Amsterdam: Plancius
Plancius aan de Plantage Kerklaan werd in 1876 gebouwd als sociëteitsgebouw van de Joodse zangvereniging 'Oefening Baart Kunst'. Op de gevel van dit neoclassicistische gebouw prijkt een davidster.
Eind 19e eeuw was Plancius een populaire gelegenheid voor concerten, toneeluitvoeringen, feesten en partijen. De zangvereniging en de Amsterdamse Orkestvereniging gaven er concerten in de grote zaal en in de Wintertuin, een ruimte die het midden hield tussen een café en een palmenkas.
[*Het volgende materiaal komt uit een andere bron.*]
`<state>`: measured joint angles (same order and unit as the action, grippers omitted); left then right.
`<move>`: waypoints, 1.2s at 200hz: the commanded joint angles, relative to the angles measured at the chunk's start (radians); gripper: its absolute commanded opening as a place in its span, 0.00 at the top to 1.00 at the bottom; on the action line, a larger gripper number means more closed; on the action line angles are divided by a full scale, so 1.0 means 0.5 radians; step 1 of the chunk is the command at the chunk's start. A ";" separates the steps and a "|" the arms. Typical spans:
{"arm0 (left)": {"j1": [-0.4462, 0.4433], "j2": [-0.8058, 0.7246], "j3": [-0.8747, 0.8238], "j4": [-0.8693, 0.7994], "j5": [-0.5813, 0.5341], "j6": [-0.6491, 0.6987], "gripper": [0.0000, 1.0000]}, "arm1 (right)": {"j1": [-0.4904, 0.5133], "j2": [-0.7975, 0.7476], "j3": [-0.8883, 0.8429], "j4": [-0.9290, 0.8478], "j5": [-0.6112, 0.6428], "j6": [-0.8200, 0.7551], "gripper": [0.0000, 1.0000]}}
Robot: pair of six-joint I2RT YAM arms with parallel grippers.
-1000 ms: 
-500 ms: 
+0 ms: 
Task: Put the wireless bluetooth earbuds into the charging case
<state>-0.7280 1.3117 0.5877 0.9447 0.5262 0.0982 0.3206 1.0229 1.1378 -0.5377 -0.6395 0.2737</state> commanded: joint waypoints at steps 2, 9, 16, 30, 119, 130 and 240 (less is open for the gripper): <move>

Men organiseerde er bijvoorbeeld op joodse feestdagen synagogediensten en politieke bijeenkomsten van sociaal-democraten en vakbeweging. Alle destijds befaamde Nederlandse socialisten traden er voor het voetlicht: Domela Nieuwenhuis, Pieter Jelles Troelstra en Henri Polak.
Rond 1900 begon de neergang van Plancius; de functie was door nieuwe gebouwen in de stad overgenomen. In 1913 werd het gebouwd verkocht en omgebouwd tot moderne taxicentrale. In de jaren negentig kreeg het gebouw opnieuw een culturele functie, toen alternatieve mime- en dansgezelschappen zich op de bovenverdieping vestigden. Sinds 1 mei 1999 huist het Verzetsmuseum in Plancius.